Every year, more than 3000 New Zealanders are diagnosed with bowel cancer and more than 1200 die from it. 

There may be no warning signs that bowel cancer is developing.

The free National Bowel Screening Programme aims to save lives by detecting bowel cancer at an early stage, when it can often be successfully treated.

How many people will be screened through the NBSP?

Once fully implemented the NBSP will invite more than 700,000 people for screening every two years.

What are the benefits of a bowel screening programme?

International evidence shows that bowel screening programmes can save lives through early diagnosis and treatment of bowel cancer.

International findings indicate that a bowel screening programme has the potential to reduce deaths from bowel cancer by at least 16 to 22% (after 8 to 10 years) in the population offered screening.
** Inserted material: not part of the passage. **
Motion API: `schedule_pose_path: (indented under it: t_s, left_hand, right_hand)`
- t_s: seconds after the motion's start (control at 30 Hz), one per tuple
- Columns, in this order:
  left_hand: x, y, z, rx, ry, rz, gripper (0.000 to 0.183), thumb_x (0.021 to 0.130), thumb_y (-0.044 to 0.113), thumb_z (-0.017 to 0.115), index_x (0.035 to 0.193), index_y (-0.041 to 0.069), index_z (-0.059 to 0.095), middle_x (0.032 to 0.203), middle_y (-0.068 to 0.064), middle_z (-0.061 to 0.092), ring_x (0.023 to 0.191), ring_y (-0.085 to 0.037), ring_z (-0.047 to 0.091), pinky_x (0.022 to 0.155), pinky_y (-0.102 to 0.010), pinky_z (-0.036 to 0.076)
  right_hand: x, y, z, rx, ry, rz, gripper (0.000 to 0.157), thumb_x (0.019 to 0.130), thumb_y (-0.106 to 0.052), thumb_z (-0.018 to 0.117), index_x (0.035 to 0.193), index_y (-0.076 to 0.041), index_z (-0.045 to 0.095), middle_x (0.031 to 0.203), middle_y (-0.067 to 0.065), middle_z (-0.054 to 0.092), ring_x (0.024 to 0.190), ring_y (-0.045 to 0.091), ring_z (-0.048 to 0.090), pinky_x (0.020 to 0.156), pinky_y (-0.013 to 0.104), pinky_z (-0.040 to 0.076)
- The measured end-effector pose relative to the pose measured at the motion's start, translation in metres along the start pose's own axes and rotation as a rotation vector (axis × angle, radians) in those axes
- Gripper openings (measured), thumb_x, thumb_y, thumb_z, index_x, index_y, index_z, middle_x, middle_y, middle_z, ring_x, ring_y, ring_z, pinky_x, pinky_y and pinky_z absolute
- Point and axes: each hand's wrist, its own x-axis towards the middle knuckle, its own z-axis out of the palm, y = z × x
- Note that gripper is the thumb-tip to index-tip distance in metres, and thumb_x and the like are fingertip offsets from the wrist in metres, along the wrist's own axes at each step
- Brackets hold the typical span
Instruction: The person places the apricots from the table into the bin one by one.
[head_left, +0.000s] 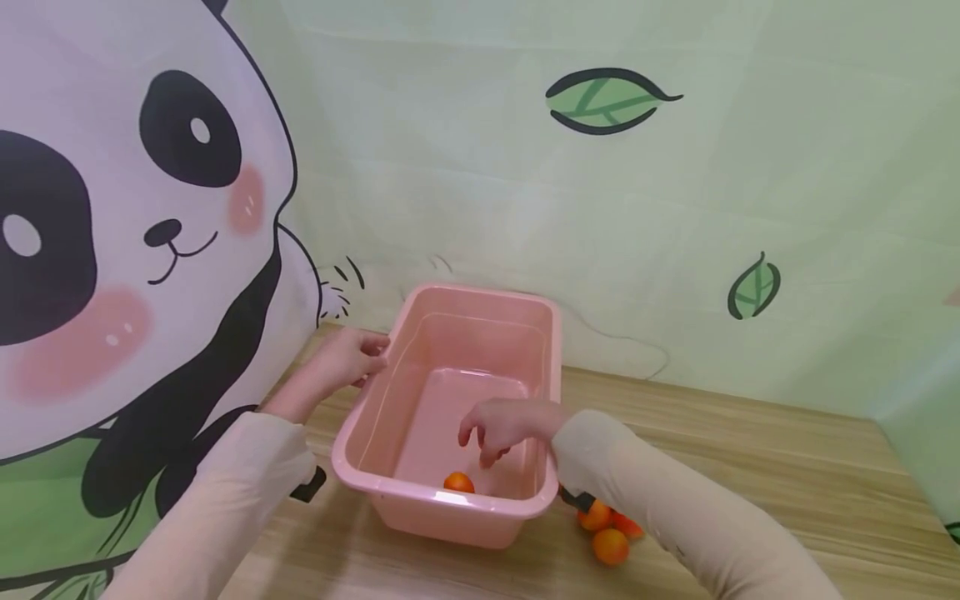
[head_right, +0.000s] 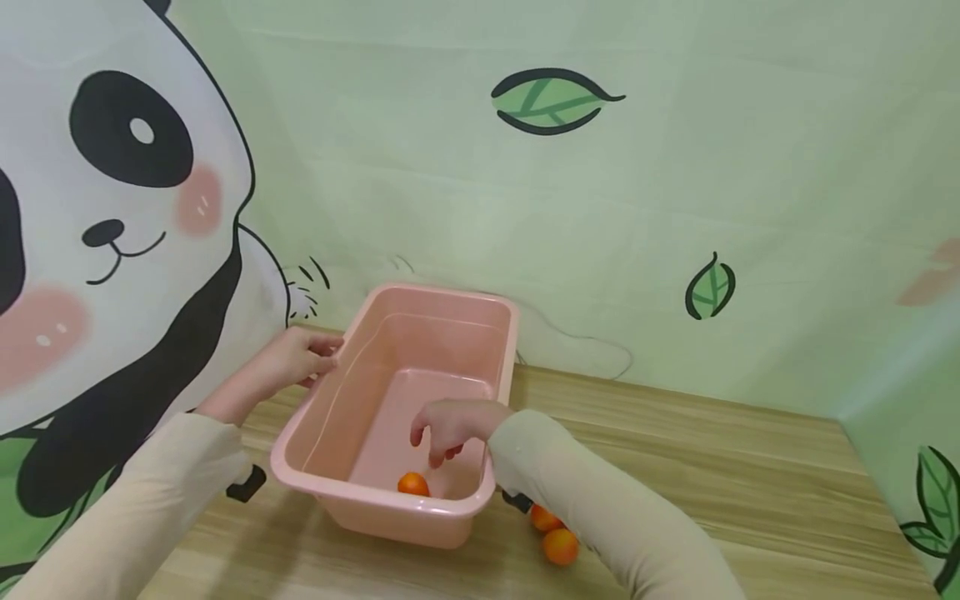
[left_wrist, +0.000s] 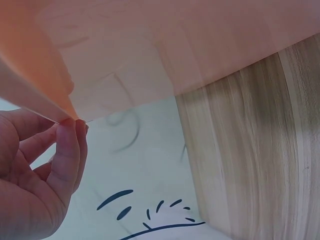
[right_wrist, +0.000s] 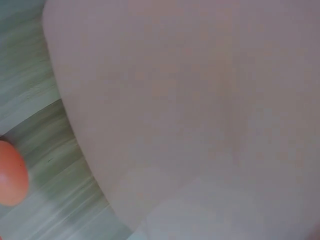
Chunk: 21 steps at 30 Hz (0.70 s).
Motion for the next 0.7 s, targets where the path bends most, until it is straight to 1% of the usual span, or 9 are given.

Bowel screening has health, social and economic benefits. Early identification and treatment results in better outcomes for those with bowel cancer and lower treatment costs when compared to the cost of treating more advanced cancers.

A bowel screening programme that has equal screening and follow-up rates for Māori and non-Māori could reduce inequities through early diagnosis and treatment.

The NBSP will focus on initiatives that drive equitable participation for all population groups.

How can bowel screening save lives?

Bowel screening saves lives by detecting cancer at an early stage, when it can often be successfully treated. Bowel screening is for people who have no obvious symptoms of bowel cancer.

Around two thirds of the cancers diagnosed through the Bowel Screening Pilot at Waitemata DHB are early stage (Stage 1 or 2). Go to the Bowel Screening Pilot Monitoring Indicators to find out more.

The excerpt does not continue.